# Exercise instructions
Scan the records below. List lines holding "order".

# Data shown
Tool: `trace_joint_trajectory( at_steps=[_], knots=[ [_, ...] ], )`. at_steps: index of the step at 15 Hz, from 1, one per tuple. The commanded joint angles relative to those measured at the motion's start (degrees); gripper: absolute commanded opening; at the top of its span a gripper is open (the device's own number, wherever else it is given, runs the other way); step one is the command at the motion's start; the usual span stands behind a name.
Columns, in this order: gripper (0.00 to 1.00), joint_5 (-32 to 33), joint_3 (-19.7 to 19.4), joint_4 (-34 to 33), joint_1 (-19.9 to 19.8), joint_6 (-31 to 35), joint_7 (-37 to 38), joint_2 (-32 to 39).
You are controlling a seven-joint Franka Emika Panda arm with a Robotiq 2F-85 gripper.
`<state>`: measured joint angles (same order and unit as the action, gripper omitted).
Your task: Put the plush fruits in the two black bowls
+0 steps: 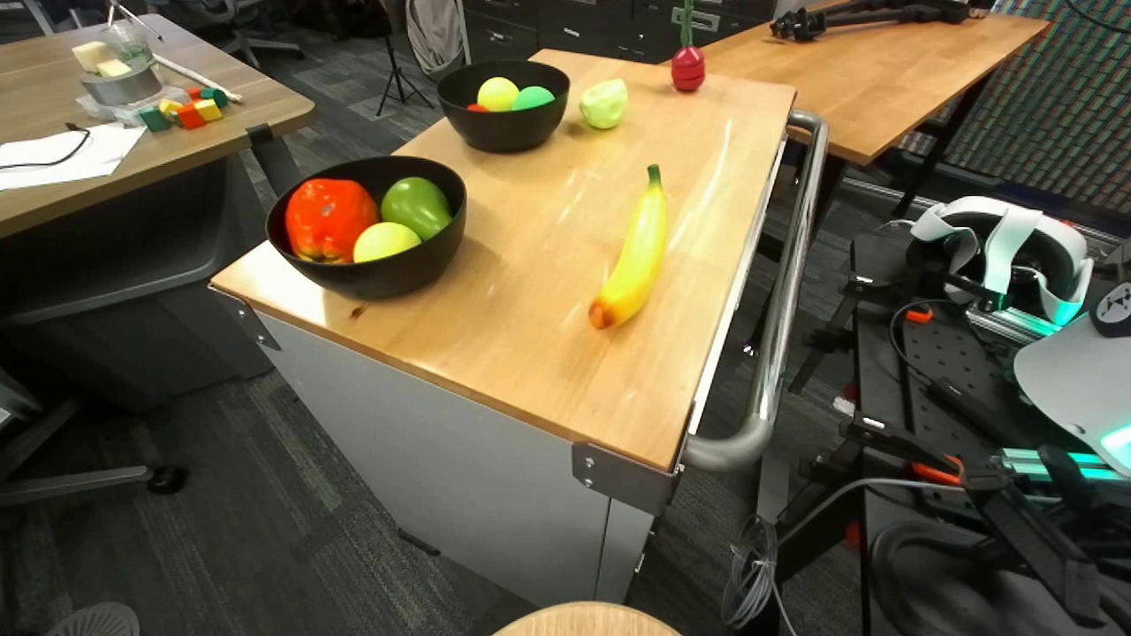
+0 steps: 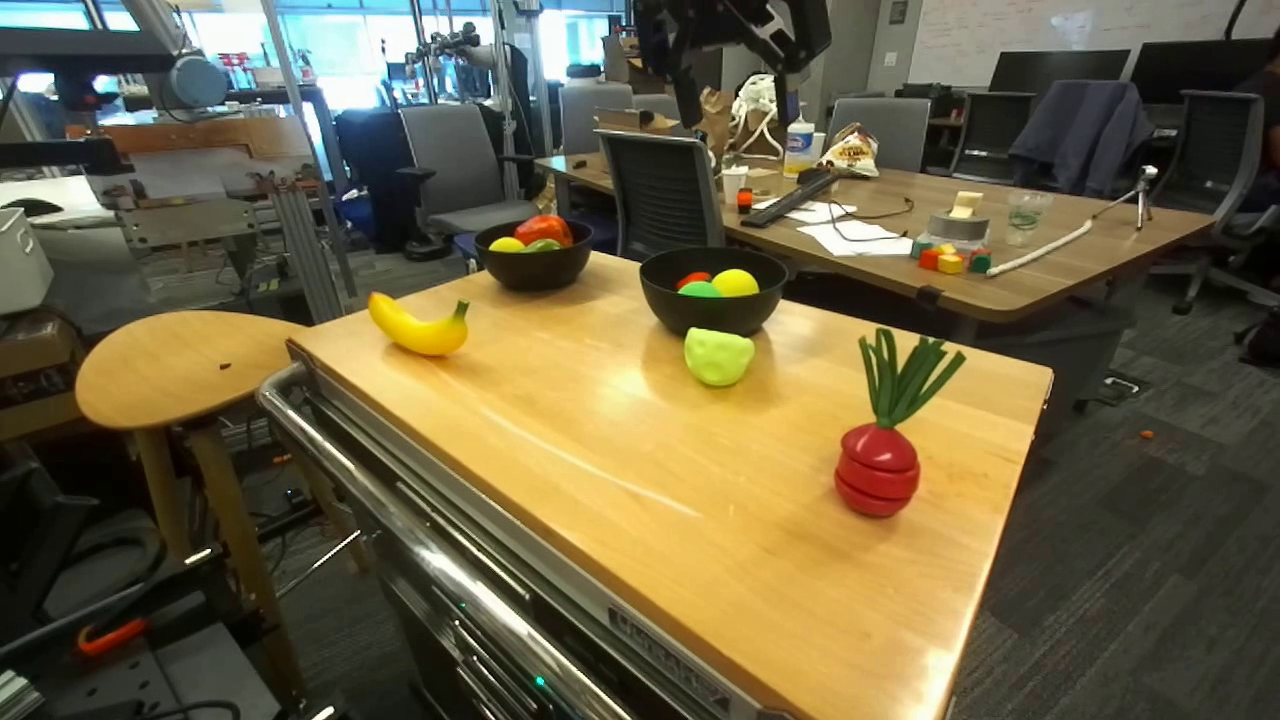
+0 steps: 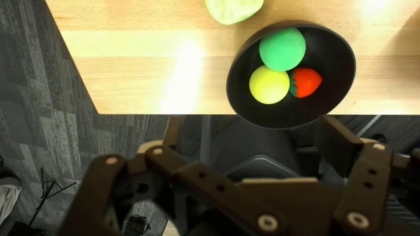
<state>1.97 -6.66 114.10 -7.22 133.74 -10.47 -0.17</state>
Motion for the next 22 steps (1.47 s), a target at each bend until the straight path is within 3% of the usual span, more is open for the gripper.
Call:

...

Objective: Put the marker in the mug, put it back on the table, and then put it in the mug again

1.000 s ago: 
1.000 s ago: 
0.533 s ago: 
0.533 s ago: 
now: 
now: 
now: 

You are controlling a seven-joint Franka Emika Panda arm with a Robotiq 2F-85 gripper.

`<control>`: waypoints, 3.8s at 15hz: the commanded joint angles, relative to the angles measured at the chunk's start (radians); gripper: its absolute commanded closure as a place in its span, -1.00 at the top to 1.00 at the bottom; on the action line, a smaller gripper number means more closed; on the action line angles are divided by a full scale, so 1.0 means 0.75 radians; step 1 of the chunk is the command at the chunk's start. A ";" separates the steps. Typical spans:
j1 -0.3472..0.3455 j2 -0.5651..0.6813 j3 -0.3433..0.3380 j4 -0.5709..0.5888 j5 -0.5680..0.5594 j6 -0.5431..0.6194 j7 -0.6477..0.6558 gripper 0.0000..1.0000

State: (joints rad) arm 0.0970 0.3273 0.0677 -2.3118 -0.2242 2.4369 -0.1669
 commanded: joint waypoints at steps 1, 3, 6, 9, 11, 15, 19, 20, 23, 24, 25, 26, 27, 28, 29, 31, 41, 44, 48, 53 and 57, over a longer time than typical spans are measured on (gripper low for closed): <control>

# Expected output
Columns, in this order: gripper (0.00 to 1.00), joint_5 (-32 to 33), joint_3 (-19.7 to 19.4), joint_4 (-34 to 33), joint_1 (-19.9 to 19.8), joint_6 (-31 to 35), joint_7 (-37 to 38), joint_2 (-32 to 39).
`<state>`: measured joint angles (same order and unit as the action, gripper omitted).

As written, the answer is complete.